The first time i was sexually assaulted, i was 9 years old. Playing with a toy on the stairs leading to my mother’s shop.
I remember him come up the stairs and rather than go on into the shop, he bent down to say hi to me. But he didn’t just say hi.
I remember his hands moving into my dress as he kept asking me what I was doing on the stairs. I remember the glazed look on his face. his weirdly fixed smile as his hands assaulted me while i hurt.
The sound of someone coming finally made him stop.
The seeds of self loathing were sown that day. I felt dirty afterwards. ashamed. like i had done something wrong. I knew what he did to me was wrong but i blamed myself for many years for not stopping him. for not resisting. not being able to tell anyone.
I hated him. hated him because for many years i saw him almost every day, called him uncle and later on had to listen to him preach while he taught Sunday school. I sang at his wedding.
Those minutes on the stairs changed my life.

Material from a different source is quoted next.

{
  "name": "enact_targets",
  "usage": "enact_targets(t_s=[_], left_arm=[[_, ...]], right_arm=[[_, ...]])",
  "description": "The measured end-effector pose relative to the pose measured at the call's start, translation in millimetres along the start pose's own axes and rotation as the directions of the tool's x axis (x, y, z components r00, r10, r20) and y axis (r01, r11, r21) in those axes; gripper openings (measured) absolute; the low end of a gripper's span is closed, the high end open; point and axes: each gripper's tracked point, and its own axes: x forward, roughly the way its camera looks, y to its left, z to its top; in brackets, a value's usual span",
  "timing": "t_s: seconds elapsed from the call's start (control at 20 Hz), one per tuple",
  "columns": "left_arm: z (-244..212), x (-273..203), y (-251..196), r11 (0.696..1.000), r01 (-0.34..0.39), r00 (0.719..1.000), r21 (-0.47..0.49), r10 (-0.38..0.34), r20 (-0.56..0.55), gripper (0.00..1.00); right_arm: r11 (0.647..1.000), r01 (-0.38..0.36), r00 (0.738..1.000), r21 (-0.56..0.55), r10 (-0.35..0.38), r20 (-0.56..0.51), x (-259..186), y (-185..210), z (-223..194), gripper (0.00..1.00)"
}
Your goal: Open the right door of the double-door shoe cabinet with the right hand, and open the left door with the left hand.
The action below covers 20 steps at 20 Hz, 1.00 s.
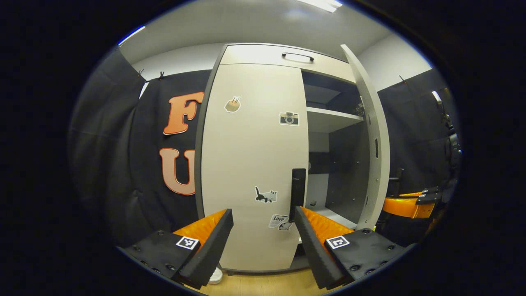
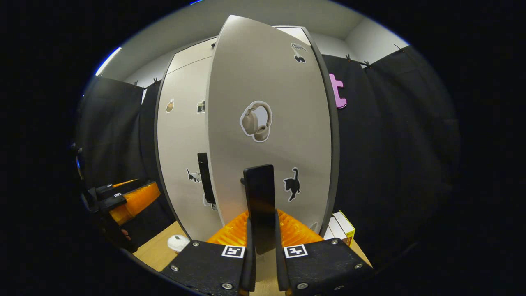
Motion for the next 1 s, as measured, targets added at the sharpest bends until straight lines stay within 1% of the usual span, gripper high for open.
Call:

My self loathing opened the door to more abuse and more self loathing.
The journey towards healing has been slow, sometimes fraught with several relapses but victory came.
I reclaimed my self esteem, my body and i learned to love myself.
I forgave myself and I’m growing to forgive my abusers.
I still get angry sometimes, i still get triggered but I’ve found purpose through my pain.
I’m living one day at a time and I do not hesitate to withdraw to take care of myself when i need it.
forgive me if my story has triggered you in some way. I just wanted you to know you’re not alone out here.
We’ve all been there. #MeToo.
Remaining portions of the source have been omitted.